RDC : de Kinshasa à Goma, le pape François très attendu

La RDC se prépare à la venue du Saint-Père, du 2 au 7 juillet prochain. Et chacun veut son onction pontificale…

Mis à jour le 14 mai 2022 à 16:29
Damien Glez

Par Damien Glez

Dessinateur et éditorialiste franco-burkinabè.

© Damien Glez

Beaucoup plus « pèlerin » que son prédécesseur Benoît XVI, le pape François entend manifestement rattraper les déplacements perdus du fait des restrictions sanitaires. Les hypothèses de visites à Kiev et Moscou étant encore sujettes à caution, Sa Sainteté sait qu’il peut compter sur un fervent accueil sur le continent, qui n’est pas encore gangréné par la crise européenne des vocations sacerdotales : l’Afrique, avenir annoncé de la chrétienté…

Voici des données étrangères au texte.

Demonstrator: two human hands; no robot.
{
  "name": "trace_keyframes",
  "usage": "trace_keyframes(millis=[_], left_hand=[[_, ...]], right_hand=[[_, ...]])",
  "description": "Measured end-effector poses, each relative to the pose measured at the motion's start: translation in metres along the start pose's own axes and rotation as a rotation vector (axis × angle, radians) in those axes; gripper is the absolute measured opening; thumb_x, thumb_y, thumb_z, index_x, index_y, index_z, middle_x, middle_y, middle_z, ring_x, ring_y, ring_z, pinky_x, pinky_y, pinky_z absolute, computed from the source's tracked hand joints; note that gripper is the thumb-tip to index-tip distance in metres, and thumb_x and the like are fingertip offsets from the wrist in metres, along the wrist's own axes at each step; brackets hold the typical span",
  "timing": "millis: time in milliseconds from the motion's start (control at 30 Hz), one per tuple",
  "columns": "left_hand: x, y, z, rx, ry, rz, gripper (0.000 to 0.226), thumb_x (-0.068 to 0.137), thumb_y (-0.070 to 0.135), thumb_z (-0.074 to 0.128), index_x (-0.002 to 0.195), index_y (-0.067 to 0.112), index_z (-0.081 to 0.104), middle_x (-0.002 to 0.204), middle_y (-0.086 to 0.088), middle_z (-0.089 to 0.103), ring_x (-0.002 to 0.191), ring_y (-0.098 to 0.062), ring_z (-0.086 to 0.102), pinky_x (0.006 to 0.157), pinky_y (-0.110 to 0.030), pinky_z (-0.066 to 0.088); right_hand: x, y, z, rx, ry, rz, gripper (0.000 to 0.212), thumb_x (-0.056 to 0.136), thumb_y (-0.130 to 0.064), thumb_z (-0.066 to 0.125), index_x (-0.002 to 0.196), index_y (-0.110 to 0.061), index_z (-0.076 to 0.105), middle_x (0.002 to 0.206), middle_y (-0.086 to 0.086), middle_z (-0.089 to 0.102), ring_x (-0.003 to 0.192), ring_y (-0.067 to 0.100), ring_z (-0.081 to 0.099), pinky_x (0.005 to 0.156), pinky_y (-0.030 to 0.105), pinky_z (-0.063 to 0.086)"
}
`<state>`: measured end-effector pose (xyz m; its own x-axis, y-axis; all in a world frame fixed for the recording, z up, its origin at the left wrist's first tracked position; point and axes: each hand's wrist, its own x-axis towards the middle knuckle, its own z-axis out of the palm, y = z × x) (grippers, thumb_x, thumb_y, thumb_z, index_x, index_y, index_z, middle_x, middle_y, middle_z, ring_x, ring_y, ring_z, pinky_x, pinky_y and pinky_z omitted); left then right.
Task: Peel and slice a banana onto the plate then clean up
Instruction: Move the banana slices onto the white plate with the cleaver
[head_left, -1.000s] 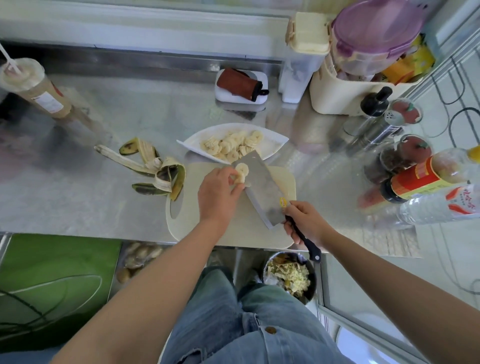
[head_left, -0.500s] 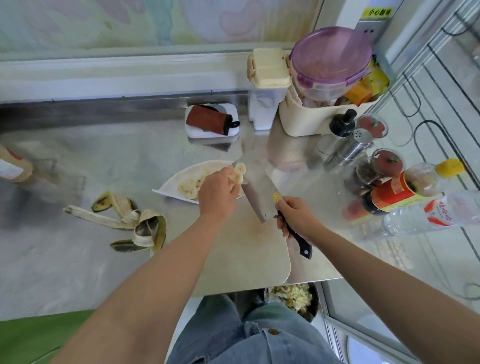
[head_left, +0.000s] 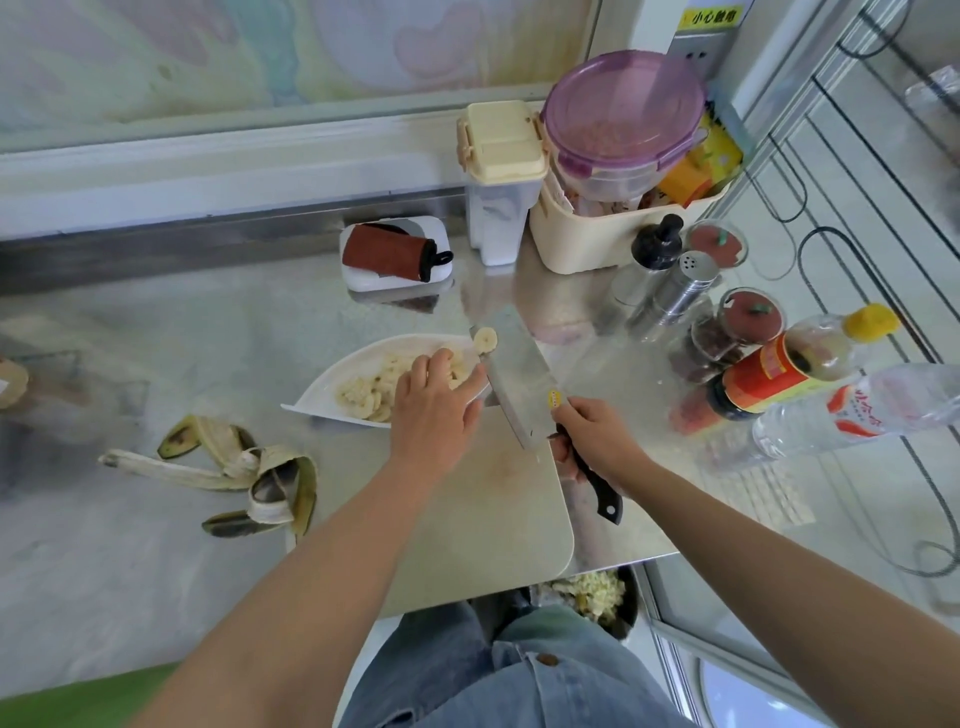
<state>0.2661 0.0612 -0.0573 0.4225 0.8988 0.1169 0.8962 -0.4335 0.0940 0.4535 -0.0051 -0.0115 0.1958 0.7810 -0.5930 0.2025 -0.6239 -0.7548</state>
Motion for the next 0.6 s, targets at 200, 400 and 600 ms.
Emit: trace_keyframes(millis=[200, 400, 600], left_hand=[[0.003, 0.003, -0.005, -0.023, 0.048, -0.021, 0.037, 0.085, 0.031, 0.051, 0.12, 0.024, 0.061, 0.12, -0.012, 0.052, 0.107, -0.032, 0.046, 0.085, -0.043, 0.041], [0.001, 0.007, 0.0, 0.034, -0.096, -0.067, 0.036, 0.089, 0.036, 0.047, 0.119, 0.02, 0.058, 0.132, -0.012, 0.046, 0.115, -0.032, 0.04, 0.092, -0.042, 0.034], [-0.001, -0.001, -0.007, 0.11, -0.038, -0.01, 0.017, 0.081, 0.03, 0.057, 0.083, 0.021, 0.071, 0.12, -0.008, 0.051, 0.109, -0.029, 0.041, 0.087, -0.04, 0.034]], right_hand=[[-0.002, 0.002, -0.002, -0.005, -0.014, -0.01, 0.034, 0.098, -0.027, 0.045, 0.067, -0.012, 0.045, 0.054, 0.009, 0.058, 0.038, 0.022, 0.048, 0.037, 0.019, 0.035], [-0.003, 0.004, -0.006, 0.007, -0.021, -0.012, 0.031, 0.097, -0.023, 0.044, 0.069, -0.01, 0.044, 0.051, 0.008, 0.056, 0.037, 0.022, 0.046, 0.037, 0.019, 0.034], [-0.004, 0.008, -0.012, -0.002, -0.019, -0.015, 0.032, 0.098, -0.023, 0.045, 0.068, -0.011, 0.043, 0.052, 0.008, 0.055, 0.035, 0.021, 0.047, 0.037, 0.021, 0.035]])
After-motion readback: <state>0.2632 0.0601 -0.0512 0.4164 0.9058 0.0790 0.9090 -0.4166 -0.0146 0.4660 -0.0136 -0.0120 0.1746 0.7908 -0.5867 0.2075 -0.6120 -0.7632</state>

Tant qu’à faire, c’est par le plus grand archidiocèse d’Afrique, celui de Kinshasa, que le pape débutera sa prochaine escapade africaine, programmée du 2 au 7 juillet 2022. Le souverain pontife connaît bien l’église congolaise – il a nommé Fridolin Ambongo Besungu au conseil des cardinaux chargé de sa réforme de la Curie – et la place qu’elle occupe dans les soubresauts politiques de la RDC..

Province chahutée

Si les dirigeants congolais se montrent souvent agacés par le poil à gratter que constitue la Conférence épiscopale nationale du Congo (Cenco), le président Tshisekedi ne sera pas contre une petite bénédiction papale, aux airs de revanche. Si Jean-Paul II avait foulé le sol du Zaïre en 1980 et 1985, une visite du chef actuel du Vatican avait été annulée en 2017, en raison de la mésentente entre Joseph Kabila et l’Église.

Alors que Félix Tshisekedi vient de s’afficher tout sourire avec le nonce apostolique en République démocratique du Congo, le comité national d’accueil du pape François prépare la seconde partie du séjour papal en RDC : Goma, le chef-lieu d’une province du Nord-Kivu meurtrie. En dehors des premières manœuvres politiciennes en vue de la prochaine présidentielle, c’est certainement l’Est qui trouble le sommeil du chef de l’État. Beaucoup de Congolais s’interrogent d’ailleurs sur la sempiternelle prolongation d’un état de siège dans le Nord-Kivu et l’Ituri

Réconciliation et consécration

Dimanche 8 mai, une délégation du comité national d’accueil s’est déplacée à Goma, notamment des représentants de l’Église catholique et trois membres du gouvernement : Alexis Gisaro, Aimé Boji et Cherubin Okende Senga. Avec le vice-gouverneur du Nord-Kivu et l’évêque de Goma, les visiteurs du jour ont  évoqué en particulier le site probable de la future messe papale : le village de Chegera, qui fut ravagé, en mai 2021, par la lave du volcan Nyiragongo. Une zone également proche du lieu de l’assassinat de l’ambassadeur italien à Kinshasa, en février de la même année. Comme pour se réconcilier aussi avec les kabilistes, le Pape pourrait consacrer la cathédrale « Mama wa Amani », dont la construction fut financée par l’ex-première dame Olive Lembe Kabila.

Chacun veut son onction pontificale. Le pape François quittera la RDC pour le Soudan du Sud. Il devrait de nouveau s’envoler pour l’Afrique en 2023 au plus tard, en principe pour le Congo-Brazzaville cette fois, et peut-être le Burundi du fervent catholique et président Évariste Ndayishimiye.